- **What you should do**:
Only lines with the string "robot" matter here; gather them from the material below.

- **The data**:
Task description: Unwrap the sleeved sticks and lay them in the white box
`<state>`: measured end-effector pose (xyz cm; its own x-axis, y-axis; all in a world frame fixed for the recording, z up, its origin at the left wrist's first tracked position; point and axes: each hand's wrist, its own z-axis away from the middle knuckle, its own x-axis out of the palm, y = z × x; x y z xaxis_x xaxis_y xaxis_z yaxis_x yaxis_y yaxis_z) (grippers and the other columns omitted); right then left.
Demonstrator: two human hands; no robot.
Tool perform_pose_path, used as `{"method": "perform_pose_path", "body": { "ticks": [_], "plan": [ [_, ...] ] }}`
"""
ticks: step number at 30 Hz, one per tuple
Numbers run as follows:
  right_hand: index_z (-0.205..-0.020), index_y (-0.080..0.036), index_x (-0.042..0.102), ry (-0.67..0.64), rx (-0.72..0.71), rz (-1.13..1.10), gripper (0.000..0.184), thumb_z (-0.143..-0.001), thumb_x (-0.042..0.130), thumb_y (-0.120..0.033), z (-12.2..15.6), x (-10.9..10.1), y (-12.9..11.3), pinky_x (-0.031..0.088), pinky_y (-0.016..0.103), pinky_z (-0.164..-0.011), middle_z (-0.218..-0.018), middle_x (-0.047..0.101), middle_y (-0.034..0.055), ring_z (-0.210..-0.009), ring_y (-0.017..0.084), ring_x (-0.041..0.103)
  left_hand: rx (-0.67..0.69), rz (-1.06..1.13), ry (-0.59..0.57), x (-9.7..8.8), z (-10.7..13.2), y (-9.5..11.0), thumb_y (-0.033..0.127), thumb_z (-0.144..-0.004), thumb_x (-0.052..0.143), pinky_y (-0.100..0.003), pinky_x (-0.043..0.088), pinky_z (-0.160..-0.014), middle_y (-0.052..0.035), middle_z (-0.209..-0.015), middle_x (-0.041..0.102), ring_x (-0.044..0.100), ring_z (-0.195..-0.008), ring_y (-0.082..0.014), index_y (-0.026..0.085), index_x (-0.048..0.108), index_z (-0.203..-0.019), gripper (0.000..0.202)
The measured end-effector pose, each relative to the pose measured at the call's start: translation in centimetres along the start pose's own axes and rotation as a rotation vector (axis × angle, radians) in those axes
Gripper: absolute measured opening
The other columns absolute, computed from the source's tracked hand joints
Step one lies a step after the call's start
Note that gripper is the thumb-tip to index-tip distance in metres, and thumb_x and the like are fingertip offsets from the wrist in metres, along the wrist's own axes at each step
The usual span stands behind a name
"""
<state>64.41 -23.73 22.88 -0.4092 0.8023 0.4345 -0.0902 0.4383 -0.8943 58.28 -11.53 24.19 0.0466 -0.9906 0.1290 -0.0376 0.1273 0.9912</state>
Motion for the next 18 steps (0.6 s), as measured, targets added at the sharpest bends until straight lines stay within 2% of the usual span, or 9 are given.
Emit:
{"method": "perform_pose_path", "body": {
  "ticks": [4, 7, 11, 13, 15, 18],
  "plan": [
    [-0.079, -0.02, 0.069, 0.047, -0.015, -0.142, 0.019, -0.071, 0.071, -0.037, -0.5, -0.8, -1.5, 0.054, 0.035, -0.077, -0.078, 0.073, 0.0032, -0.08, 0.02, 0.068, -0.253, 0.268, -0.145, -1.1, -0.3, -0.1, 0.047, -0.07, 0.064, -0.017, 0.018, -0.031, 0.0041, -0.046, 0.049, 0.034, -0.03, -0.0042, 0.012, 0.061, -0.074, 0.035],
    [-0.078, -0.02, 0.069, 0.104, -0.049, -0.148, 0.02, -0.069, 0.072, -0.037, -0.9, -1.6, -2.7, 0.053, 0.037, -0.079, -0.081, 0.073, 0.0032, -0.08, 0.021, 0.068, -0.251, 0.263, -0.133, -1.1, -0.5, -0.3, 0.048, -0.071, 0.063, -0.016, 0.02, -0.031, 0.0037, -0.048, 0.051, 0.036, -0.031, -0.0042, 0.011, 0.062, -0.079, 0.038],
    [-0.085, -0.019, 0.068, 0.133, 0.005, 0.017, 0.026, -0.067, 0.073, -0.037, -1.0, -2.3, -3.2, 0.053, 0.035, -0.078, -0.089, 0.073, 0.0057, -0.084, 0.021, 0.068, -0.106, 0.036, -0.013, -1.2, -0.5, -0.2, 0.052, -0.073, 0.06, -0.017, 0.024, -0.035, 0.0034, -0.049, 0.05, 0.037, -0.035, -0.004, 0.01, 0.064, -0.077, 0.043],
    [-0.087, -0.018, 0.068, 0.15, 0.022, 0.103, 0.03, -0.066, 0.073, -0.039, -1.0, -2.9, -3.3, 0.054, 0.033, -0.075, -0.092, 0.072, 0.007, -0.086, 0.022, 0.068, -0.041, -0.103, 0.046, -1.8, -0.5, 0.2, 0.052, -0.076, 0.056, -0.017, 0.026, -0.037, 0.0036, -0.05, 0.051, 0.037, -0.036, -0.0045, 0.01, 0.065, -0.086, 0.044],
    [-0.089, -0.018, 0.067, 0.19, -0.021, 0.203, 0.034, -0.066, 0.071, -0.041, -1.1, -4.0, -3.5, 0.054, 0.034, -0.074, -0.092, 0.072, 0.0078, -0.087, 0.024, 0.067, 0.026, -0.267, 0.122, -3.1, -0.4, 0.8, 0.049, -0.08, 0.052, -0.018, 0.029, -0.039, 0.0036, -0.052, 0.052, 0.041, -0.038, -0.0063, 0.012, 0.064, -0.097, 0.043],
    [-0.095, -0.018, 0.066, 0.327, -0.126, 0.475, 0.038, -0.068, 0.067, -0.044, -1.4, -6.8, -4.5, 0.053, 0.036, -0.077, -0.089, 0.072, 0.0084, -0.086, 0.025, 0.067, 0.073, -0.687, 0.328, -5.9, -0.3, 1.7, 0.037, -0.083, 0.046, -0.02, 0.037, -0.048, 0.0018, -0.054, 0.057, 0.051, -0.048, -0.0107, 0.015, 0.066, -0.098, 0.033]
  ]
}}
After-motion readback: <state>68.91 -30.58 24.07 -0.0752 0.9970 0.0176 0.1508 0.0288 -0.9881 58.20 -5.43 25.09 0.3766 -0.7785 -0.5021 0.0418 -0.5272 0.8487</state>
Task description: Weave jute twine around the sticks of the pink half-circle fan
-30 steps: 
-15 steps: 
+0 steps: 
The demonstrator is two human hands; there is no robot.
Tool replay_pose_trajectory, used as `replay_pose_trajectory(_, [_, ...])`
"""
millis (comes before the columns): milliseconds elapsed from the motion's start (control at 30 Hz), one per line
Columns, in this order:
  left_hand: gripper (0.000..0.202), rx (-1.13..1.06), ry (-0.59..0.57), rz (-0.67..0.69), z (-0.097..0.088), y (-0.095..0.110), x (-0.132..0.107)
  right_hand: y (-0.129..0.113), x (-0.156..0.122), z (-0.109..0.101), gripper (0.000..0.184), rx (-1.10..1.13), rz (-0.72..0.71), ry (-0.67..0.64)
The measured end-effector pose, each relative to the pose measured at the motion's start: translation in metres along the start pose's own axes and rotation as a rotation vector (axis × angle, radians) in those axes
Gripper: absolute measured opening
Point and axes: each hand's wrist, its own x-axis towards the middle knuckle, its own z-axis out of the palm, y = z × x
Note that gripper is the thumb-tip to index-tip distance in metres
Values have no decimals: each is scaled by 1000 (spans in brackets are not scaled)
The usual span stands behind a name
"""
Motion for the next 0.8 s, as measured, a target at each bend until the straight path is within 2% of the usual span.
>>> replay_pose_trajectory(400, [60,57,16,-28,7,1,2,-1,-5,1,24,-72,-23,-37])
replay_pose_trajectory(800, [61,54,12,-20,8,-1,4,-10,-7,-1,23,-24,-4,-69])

- **Problem solution**:
Demonstrator: two human hands; no robot.
The demonstrator is two human hands; there is no robot.

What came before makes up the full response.